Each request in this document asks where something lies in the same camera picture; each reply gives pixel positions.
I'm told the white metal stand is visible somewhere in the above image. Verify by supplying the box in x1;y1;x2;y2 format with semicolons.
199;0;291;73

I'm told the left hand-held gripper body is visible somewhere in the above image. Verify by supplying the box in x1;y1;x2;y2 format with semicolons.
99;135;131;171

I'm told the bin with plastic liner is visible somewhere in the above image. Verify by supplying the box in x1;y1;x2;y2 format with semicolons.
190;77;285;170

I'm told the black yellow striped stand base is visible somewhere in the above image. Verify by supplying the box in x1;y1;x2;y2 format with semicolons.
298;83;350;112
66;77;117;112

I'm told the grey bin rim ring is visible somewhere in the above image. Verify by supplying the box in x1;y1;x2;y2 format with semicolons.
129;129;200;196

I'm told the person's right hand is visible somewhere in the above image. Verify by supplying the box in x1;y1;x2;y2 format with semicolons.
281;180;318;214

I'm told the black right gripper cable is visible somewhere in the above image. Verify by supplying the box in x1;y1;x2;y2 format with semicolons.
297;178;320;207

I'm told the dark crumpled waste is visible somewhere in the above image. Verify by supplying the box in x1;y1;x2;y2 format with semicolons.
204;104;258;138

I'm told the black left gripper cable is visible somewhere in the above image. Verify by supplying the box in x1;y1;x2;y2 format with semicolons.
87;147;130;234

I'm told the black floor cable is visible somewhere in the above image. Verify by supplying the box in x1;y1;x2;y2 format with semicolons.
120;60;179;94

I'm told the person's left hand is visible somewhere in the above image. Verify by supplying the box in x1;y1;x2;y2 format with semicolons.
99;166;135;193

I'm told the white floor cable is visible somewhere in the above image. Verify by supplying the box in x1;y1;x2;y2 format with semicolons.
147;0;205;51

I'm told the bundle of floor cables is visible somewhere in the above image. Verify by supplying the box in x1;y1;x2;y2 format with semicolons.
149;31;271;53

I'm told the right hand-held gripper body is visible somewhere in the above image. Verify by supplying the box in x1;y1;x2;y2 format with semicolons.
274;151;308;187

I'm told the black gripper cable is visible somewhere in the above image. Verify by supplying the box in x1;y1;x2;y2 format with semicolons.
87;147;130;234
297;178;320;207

** WHAT IS REQUIRED **
Return the data in full, with each line kept exactly as it is.

** ANSWER BOX **
Each request in this document asks where something lies in the same camera picture; each reply gives pixel positions.
I'm told the white metal stand is visible somewhere in the above image. Verify by supplying the box in x1;y1;x2;y2 format with semicolons.
199;0;291;73

I'm told the left hand-held gripper body is visible somewhere in the above image. Verify by supplying the box in x1;y1;x2;y2 format with semicolons.
99;135;131;171

I'm told the bin with plastic liner is visible somewhere in the above image. Verify by supplying the box in x1;y1;x2;y2 format with semicolons.
190;77;285;170

I'm told the black yellow striped stand base is visible somewhere in the above image. Verify by supplying the box in x1;y1;x2;y2 format with semicolons.
298;83;350;112
66;77;117;112

I'm told the grey bin rim ring is visible somewhere in the above image. Verify by supplying the box in x1;y1;x2;y2 format with semicolons.
129;129;200;196

I'm told the person's right hand is visible somewhere in the above image. Verify by supplying the box in x1;y1;x2;y2 format with semicolons.
281;180;318;214

I'm told the black right gripper cable is visible somewhere in the above image. Verify by supplying the box in x1;y1;x2;y2 format with semicolons.
297;178;320;207

I'm told the dark crumpled waste is visible somewhere in the above image. Verify by supplying the box in x1;y1;x2;y2 format with semicolons.
204;104;258;138

I'm told the black left gripper cable is visible somewhere in the above image. Verify by supplying the box in x1;y1;x2;y2 format with semicolons.
87;147;130;234

I'm told the black floor cable is visible somewhere in the above image. Verify by supplying the box in x1;y1;x2;y2 format with semicolons.
120;60;179;94

I'm told the person's left hand is visible somewhere in the above image. Verify by supplying the box in x1;y1;x2;y2 format with semicolons.
99;166;135;193

I'm told the white floor cable is visible somewhere in the above image. Verify by supplying the box in x1;y1;x2;y2 format with semicolons.
147;0;205;51

I'm told the bundle of floor cables is visible somewhere in the above image. Verify by supplying the box in x1;y1;x2;y2 format with semicolons.
149;31;271;53

I'm told the right hand-held gripper body is visible somewhere in the above image. Verify by supplying the box in x1;y1;x2;y2 format with semicolons.
274;151;308;187

I'm told the black gripper cable is visible somewhere in the above image. Verify by supplying the box in x1;y1;x2;y2 format with semicolons.
87;147;130;234
297;178;320;207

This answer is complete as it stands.